SESAI´s Secretary participates in UN Permanent Forum on Indigenous Issues
The Special Secretary of Indigenous Health of the Ministry of Health, Robson Santos da Silva, participated by videoconference in the 20th Session of the Permanent Forum on Indigenous Issues, an event of the Department of Economic and Social Affairs of the United Nations (UN), on the morning of Wednesday, April 21. The Forum takes place from April 19 to 30, virtually, with the participation of several countries.
This year´s theme is "Peace, justice and strong institutions: the role of indigenous peoples in the implementation of Sustainable Development Goal 16. Participants review progress on issues such as human rights, climate change, representation, and governance for indigenous peoples based on reports. The Forum will assist in the implementation of the UN Declaration on the Rights of Indigenous Peoples.
Brazil´s exposure contributed to the discussion about issues related to the confrontation of COVID-19 in indigenous areas. The secretary highlighted, in his speech, that the actions to confront COVID-19 began to be adopted in January 2020, by the Ministry of Health/Federal Government, even before the World Health Organization (WHO) decreed the pandemic, published in March of the same year. The Special Secretariat of Indigenous Health (SESAI), of the Ministry of Health, implemented contingency plans; training for managers and collaborators; the creation of Crisis Committees with the participation of indigenous people; the acquisition of tests, materials, and supplies for all 34 Special Indigenous Sanitary Districts (DSEI); the implementation of specific reference centers for the diagnosis and treatment of COVID-19; and the hiring of more indigenous health professionals.

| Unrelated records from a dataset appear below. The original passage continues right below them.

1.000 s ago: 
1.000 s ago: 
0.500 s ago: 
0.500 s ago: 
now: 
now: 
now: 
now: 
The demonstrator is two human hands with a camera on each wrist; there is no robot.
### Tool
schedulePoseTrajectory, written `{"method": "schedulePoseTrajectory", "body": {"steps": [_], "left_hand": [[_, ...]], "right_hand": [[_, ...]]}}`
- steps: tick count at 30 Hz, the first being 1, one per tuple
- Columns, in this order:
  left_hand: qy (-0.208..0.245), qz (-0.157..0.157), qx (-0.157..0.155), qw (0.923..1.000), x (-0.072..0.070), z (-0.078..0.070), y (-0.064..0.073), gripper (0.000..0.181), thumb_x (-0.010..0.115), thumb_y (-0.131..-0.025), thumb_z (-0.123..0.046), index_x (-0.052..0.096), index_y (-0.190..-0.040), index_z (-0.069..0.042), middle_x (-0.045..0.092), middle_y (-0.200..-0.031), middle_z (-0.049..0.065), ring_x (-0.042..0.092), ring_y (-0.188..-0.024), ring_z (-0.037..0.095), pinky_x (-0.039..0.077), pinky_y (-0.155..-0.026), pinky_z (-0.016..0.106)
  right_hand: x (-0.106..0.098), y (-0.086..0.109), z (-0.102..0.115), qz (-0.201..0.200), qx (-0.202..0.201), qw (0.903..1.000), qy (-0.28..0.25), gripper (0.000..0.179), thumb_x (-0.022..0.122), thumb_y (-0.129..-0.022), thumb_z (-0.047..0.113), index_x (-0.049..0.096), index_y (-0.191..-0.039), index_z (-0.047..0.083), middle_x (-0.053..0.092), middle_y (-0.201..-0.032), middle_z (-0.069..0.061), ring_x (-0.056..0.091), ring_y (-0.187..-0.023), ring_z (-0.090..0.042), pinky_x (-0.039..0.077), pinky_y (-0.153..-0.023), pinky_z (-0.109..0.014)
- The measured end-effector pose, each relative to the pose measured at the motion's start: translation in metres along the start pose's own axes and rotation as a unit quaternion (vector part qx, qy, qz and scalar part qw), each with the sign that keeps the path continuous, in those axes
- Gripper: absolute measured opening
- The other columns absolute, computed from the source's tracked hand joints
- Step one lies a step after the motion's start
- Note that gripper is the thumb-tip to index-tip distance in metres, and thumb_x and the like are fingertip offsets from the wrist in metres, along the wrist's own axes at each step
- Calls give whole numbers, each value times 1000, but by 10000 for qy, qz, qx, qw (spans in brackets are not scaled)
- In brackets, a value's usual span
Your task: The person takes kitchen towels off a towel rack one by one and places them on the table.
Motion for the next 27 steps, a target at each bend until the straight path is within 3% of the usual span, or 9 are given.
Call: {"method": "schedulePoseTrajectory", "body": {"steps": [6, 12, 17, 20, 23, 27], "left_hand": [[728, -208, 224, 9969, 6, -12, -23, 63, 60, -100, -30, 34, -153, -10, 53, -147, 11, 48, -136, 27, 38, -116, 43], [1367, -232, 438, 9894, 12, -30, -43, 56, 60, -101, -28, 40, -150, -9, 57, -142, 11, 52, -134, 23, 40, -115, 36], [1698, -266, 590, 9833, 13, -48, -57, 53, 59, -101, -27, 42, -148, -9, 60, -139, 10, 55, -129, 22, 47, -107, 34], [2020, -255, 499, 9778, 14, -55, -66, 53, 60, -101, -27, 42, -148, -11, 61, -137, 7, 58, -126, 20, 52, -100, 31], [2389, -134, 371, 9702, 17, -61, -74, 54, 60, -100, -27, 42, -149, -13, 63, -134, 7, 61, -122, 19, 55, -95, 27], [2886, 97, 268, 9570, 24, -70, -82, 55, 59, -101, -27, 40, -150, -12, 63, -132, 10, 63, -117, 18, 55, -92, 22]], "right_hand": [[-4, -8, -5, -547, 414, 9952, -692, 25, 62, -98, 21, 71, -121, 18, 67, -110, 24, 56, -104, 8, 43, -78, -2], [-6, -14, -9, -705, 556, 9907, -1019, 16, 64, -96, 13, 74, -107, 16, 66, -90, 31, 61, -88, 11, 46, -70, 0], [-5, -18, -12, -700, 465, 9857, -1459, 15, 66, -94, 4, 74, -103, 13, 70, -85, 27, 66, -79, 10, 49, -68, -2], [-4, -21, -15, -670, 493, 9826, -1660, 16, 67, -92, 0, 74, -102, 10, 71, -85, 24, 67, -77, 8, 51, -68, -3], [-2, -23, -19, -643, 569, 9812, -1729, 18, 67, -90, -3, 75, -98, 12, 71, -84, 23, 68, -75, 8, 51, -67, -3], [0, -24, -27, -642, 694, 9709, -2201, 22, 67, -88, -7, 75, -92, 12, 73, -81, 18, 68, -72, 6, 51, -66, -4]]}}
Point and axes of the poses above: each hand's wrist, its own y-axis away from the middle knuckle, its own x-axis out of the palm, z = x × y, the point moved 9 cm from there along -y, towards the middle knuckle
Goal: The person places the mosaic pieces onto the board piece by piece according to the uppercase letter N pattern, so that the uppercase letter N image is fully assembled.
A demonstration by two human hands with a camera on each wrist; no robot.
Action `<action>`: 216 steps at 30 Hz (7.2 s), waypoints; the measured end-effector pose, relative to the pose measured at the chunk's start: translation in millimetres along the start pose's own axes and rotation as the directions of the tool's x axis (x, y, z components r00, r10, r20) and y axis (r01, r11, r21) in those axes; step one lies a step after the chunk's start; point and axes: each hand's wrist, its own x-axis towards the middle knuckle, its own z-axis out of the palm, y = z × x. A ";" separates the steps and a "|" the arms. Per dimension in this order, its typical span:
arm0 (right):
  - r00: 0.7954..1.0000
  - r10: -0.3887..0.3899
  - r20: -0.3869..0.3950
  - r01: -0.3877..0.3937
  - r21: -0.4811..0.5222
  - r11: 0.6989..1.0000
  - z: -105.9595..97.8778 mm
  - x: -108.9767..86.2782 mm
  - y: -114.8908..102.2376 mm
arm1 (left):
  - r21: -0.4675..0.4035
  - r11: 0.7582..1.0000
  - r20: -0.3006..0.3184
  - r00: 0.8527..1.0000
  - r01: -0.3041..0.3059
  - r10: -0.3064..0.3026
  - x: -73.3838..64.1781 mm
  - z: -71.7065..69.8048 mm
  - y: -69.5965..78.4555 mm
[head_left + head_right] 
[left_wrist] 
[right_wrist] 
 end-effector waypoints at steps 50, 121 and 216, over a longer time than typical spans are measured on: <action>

The Brazilian Government prioritized indigenous people in the first stage of the National Plan for the Operationalization of Vaccination against COVID-19. The Ministry of Health sent, at once, more than 907,000 doses of the vaccine against COVID-19 to immunize, with two doses, a population of 410,000 indigenous people aged 18 or older who are in the Indigenous Health Care Subsystem (SASISUS) and specificities of ADPF 709. In total, more than 75% of this indigenous population has already received the first dose and 58% the second dose.
"Brazil has been acting with full respect to the guidelines of the World Health Organization (WHO) and the recommendations of the Pan American Health Organization (PAHO) to reduce the impacts of the pandemic among indigenous populations," said Robson Santos da Silva. He also pointed out that the Brazilian legislation establishes that the Federal Government must provide health services for the peoples living in indigenous lands and territories. The responsibility for the indigenous population living in urban or rural areas lies with the states and municipalities according to the tripartite management of the Unified Health System (SUS).